→ What needs to be done: Give back the full data character for character.

→ Source data:

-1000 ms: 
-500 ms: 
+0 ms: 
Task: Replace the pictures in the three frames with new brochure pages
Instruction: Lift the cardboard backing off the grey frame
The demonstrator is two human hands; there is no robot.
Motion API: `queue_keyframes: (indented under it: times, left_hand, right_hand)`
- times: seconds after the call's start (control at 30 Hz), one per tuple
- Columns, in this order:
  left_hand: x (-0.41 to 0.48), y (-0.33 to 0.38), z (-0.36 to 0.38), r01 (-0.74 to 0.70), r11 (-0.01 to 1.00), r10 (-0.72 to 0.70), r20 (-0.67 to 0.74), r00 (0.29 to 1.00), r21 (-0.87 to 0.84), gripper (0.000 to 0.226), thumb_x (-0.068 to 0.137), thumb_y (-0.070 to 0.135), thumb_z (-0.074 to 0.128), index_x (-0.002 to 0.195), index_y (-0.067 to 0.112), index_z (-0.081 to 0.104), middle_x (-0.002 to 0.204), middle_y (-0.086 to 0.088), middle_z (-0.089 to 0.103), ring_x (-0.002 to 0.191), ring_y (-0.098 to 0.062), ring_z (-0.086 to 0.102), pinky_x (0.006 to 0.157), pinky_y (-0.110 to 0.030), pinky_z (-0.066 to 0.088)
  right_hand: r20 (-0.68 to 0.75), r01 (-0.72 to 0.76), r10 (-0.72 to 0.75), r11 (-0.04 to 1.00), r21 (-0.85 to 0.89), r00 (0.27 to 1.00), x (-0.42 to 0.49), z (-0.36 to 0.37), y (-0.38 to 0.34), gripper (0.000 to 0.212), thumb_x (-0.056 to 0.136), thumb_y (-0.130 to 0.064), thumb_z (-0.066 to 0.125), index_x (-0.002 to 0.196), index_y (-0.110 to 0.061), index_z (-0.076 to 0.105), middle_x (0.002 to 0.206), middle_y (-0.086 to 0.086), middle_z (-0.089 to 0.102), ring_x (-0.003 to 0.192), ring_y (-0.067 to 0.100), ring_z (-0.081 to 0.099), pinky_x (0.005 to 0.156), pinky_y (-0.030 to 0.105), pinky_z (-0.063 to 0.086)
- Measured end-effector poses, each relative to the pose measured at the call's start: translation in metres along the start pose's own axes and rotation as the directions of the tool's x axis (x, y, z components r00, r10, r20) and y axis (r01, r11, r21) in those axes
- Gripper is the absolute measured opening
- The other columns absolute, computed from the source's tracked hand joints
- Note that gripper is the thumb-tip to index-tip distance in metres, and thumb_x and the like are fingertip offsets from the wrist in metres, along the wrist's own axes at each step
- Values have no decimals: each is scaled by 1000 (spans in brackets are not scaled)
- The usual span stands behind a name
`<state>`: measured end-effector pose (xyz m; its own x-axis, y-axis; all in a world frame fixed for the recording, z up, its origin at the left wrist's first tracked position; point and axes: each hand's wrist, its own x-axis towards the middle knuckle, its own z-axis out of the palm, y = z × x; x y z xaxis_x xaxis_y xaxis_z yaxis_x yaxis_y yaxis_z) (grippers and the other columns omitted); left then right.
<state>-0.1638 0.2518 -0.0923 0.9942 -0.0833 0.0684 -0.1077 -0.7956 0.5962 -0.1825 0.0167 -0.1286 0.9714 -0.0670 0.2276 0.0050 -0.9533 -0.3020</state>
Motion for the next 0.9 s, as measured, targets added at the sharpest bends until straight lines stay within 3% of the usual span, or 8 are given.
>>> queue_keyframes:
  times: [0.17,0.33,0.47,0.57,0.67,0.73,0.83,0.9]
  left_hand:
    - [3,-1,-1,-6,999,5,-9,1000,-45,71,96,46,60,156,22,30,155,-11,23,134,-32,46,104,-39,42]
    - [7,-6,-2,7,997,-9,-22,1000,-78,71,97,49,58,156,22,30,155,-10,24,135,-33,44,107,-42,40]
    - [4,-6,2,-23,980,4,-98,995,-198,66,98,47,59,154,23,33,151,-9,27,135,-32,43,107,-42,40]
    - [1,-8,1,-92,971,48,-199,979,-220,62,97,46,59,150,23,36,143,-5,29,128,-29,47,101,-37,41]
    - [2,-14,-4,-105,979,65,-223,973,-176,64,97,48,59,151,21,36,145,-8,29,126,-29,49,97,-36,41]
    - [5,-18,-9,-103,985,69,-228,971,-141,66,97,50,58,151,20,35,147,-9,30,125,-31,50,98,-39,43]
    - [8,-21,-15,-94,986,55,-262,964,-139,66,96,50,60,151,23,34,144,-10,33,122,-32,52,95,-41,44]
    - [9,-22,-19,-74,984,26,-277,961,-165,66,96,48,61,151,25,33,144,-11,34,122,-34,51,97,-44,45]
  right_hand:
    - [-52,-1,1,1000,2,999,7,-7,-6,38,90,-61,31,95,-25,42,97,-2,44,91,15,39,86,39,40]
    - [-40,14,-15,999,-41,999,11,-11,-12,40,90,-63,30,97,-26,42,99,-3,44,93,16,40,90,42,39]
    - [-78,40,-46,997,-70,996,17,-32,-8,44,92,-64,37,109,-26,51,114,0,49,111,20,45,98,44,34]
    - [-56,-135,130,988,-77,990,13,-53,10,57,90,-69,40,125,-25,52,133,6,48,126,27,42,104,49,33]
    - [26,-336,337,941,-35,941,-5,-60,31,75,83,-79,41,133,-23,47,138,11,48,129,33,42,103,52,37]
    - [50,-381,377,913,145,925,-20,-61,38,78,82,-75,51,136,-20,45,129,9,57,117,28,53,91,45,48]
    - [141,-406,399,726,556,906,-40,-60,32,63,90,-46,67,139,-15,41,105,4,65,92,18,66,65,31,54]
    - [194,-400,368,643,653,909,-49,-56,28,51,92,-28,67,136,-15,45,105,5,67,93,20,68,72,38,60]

→ Response area:
-1000 ms: 
-500 ms: 
+0 ms: 
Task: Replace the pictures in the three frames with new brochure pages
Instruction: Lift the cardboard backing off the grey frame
The demonstrator is two human hands; there is no robot.
Motion API: `queue_keyframes: (indented under it: times, left_hand, right_hand)`
- times: seconds after the call's start (control at 30 Hz), one per tuple
- Columns, in this order:
  left_hand: x (-0.41 to 0.48), y (-0.33 to 0.38), z (-0.36 to 0.38), r01 (-0.74 to 0.70), r11 (-0.01 to 1.00), r10 (-0.72 to 0.70), r20 (-0.67 to 0.74), r00 (0.29 to 1.00), r21 (-0.87 to 0.84), gripper (0.000 to 0.226), thumb_x (-0.068 to 0.137), thumb_y (-0.070 to 0.135), thumb_z (-0.074 to 0.128), index_x (-0.002 to 0.195), index_y (-0.067 to 0.112), index_z (-0.081 to 0.104), middle_x (-0.002 to 0.204), middle_y (-0.086 to 0.088), middle_z (-0.089 to 0.103), ring_x (-0.002 to 0.191), ring_y (-0.098 to 0.062), ring_z (-0.086 to 0.102), pinky_x (0.006 to 0.157), pinky_y (-0.110 to 0.030), pinky_z (-0.066 to 0.088)
  right_hand: r20 (-0.68 to 0.75), r01 (-0.72 to 0.76), r10 (-0.72 to 0.75), r11 (-0.04 to 1.00), r21 (-0.85 to 0.89), r00 (0.27 to 1.00), x (-0.42 to 0.49), z (-0.36 to 0.37), y (-0.38 to 0.34), gripper (0.000 to 0.212), thumb_x (-0.056 to 0.136), thumb_y (-0.130 to 0.064), thumb_z (-0.066 to 0.125), index_x (-0.002 to 0.196), index_y (-0.110 to 0.061), index_z (-0.076 to 0.105), middle_x (0.002 to 0.206), middle_y (-0.086 to 0.086), middle_z (-0.089 to 0.102), ring_x (-0.003 to 0.192), ring_y (-0.067 to 0.100), ring_z (-0.081 to 0.099), pinky_x (0.005 to 0.156), pinky_y (-0.030 to 0.105), pinky_z (-0.063 to 0.086)
- Measured end-effector poses, each relative to the pose measured at the call's start: translation in metres along the start pose's own axes and rotation as the directions of the tool's x axis (x, y, z components r00, r10, r20) and y axis (r01, r11, r21) in those axes
- Gripper is the absolute measured opening
- The other columns absolute, computed from the source's tracked hand joints
- Note that gripper is the thumb-tip to index-tip distance in metres, and thumb_x and the like are fingertip offsets from the wrist in metres, along the wrist's own axes at each step
- Values have no decimals: each is scaled by 1000 (spans in brackets are not scaled)
- The usual span stands behind a name
`<state>`: measured end-effector pose (xyz m; its own x-axis, y-axis; all in a world frame fixed for the recording, z up, its origin at the left wrist's first tracked position; point and axes: each hand's wrist, its own x-axis towards the middle knuckle, its own z-axis out of the palm, y = z × x; x y z xaxis_x xaxis_y xaxis_z yaxis_x yaxis_y yaxis_z) (grippers and the other columns omitted); left then right.
<state>-0.1638 0.2518 -0.0923 0.9942 -0.0833 0.0684 -0.1077 -0.7956 0.5962 -0.1825 0.0167 -0.1286 0.9714 -0.0670 0.2276 0.0050 -0.9533 -0.3020</state>
Motion for the next 0.9 s, as measured, targets added at the sharpest bends until straight lines stay within 3% of the usual span, or 8 are given.
>>> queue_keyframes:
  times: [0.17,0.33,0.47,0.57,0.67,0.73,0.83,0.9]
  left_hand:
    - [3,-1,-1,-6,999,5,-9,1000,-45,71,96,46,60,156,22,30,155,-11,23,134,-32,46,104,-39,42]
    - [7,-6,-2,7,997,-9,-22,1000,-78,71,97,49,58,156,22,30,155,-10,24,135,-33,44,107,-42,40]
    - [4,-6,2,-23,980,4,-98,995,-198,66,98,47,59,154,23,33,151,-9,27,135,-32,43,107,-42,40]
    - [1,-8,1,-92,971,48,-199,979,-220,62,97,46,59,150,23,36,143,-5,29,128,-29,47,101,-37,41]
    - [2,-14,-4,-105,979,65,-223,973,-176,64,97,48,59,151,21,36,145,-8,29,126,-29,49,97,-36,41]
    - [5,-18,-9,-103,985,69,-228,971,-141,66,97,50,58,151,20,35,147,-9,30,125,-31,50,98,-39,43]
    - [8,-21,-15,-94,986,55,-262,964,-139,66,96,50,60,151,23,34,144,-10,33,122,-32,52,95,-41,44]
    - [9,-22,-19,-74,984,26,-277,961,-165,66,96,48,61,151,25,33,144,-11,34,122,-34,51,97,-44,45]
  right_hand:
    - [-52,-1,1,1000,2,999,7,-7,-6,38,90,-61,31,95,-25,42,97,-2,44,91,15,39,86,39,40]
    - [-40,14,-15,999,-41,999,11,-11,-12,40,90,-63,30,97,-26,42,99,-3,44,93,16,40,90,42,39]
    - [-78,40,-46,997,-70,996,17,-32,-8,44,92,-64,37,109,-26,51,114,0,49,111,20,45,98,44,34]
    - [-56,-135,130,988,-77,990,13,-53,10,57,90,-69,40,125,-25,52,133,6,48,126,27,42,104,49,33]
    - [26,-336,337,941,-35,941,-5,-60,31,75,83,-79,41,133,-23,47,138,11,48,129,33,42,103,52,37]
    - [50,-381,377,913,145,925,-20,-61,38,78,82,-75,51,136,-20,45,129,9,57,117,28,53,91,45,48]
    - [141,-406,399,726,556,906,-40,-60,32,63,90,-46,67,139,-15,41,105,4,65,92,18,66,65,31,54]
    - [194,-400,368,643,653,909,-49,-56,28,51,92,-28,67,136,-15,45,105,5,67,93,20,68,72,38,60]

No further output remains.